One of the most intriguing and puzzling aspects of the Wizard of Oz story, for myself, centers around the Tin Man. More specifically: the Tin Man’s back story and how it creates a contradiction when viewed alongside the Tin Man’s intended actions as stated at the end of the Wizard of Oz. In the Tin Man’s back story we find out that the Tin Man falls in love with a munchkin girl and, in the attempt to win her hand in marriage, ends up cutting off all of his limbs and has them replaced with tin. The Tin Man then states that he believes that “I suppose she is still living with the old woman, waiting for me to come after her” and that, should Oz grant him a heart, “I will go back to the Munchkin maiden and marry her.”
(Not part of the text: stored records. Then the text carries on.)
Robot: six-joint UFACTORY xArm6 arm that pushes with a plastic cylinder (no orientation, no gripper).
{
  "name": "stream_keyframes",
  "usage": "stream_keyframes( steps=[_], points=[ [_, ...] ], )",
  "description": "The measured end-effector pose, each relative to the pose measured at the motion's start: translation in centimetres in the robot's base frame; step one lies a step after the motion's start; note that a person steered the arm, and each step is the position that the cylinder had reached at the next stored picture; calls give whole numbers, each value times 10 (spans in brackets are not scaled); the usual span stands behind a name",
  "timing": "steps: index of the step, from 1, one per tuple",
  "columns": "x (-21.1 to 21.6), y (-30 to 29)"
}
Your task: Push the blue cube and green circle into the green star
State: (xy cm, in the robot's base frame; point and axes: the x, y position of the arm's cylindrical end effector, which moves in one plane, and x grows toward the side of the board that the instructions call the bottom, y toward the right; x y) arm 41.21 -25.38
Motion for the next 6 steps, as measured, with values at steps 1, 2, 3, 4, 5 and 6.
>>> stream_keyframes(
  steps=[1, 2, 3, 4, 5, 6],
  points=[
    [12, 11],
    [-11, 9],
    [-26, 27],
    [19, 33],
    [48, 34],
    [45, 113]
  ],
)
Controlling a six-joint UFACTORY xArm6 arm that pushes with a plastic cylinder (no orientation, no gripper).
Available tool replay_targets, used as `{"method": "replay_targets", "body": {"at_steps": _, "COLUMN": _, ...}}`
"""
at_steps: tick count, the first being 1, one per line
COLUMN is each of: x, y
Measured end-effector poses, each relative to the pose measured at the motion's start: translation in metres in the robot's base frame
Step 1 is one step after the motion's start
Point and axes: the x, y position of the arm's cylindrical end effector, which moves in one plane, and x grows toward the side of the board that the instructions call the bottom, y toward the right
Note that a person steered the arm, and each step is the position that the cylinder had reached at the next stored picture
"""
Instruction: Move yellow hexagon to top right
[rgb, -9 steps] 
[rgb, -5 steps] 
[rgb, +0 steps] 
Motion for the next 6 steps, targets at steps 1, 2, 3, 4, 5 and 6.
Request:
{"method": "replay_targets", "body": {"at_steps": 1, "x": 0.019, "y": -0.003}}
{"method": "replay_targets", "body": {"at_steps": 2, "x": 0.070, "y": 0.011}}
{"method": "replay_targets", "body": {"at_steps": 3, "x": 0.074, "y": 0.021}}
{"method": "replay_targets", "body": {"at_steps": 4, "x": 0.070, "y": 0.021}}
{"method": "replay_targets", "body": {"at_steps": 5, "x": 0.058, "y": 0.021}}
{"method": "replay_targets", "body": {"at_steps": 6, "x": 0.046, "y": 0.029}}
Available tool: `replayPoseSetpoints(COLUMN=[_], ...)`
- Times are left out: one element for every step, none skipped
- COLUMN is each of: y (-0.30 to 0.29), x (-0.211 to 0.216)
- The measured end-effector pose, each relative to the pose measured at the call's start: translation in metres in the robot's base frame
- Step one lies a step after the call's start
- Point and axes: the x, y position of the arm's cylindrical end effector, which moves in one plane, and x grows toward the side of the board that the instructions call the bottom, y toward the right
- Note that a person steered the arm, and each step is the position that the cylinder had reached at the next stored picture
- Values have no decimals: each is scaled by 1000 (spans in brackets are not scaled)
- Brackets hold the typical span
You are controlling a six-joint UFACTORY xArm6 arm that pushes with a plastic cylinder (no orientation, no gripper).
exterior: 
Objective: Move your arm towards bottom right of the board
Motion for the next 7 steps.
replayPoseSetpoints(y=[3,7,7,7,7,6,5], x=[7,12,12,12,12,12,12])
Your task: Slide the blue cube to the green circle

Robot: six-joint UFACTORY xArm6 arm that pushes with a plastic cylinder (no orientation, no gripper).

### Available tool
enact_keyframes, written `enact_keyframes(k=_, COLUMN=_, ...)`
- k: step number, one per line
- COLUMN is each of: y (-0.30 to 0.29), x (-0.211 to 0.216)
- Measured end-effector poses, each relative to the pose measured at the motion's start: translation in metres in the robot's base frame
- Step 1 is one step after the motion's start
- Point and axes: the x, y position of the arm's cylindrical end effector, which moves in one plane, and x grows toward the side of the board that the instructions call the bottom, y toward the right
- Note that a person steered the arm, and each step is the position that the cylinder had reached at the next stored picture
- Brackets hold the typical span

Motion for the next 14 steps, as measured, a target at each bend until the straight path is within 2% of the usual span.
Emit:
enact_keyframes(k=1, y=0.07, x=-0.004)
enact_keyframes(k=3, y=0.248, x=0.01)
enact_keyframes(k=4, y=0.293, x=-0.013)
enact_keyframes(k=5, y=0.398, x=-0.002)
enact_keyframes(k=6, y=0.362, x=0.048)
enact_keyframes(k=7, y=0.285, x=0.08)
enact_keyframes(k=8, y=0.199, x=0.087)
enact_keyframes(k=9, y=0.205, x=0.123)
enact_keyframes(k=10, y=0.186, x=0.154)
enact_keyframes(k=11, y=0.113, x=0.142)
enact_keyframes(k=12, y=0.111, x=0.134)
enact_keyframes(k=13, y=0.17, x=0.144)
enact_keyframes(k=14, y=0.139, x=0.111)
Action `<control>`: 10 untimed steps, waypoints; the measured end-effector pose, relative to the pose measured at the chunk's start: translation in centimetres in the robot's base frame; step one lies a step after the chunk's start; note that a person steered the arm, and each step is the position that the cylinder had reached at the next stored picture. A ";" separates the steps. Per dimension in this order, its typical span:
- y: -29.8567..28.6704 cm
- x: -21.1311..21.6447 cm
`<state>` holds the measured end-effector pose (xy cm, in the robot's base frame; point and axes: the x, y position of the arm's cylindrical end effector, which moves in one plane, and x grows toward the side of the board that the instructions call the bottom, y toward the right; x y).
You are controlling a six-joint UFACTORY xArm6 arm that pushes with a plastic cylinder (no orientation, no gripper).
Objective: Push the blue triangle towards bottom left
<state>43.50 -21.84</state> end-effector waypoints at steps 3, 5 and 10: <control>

Here we can see that the Tin Man clearly states his purpose: once he gains a heart he will find and marry his munchkin girl. However the reader later finds out this is not the case. Glinda inquires into the Tin Man’s plan once Dorothy returns home and the Tin Man replies: “The Winkies were very kind to me, and wanted me to rule over them after the Wicked Witch died. I am fond of the Winkies, and if I could get back again to the Country of the West, I should like nothing better than to rule over them forever.”

I always wanted to rule some people..... and thats it

I always wanted to rule some people….. and that’s it

At this point, Chapter 23, the Tin Man has already gained his “heart” from the great and powerful Oz and does not, at any point after obtaining the heart, think of his “love” the Munchkin girl nor does he even consider returning to munchkin territory as his final wish instead placing himself on the complete opposite side of Oz forevermore.

This then leads to the intriguing question about the Tin Man: Did he truly love the munchkin girl that he was willing to lose all of his limbs for? It appears that he was willing to sacrifice his limbs for her and yet I would argue that it is not love that he felt for this girl. Rather, I feel like the Tin Man can be seen as a “Knight” figure by comparing how  the Tin Man looks to that of a stereotypical image of a Knight in full battle armor as well as the Tin Man’s ruthless efficiency in killing the wolves.

Like Two Men inside some Armor

Like Two Men inside some Armor

This Knight Tin Man held a form of “fealty” to the Munchkin girl. This “fealty”, which the Tin Man wrongly labeled as love, gets transferred to Dorothy and thus he easily forgets the Munchkin girl he “loved” and no longer worries after her fate.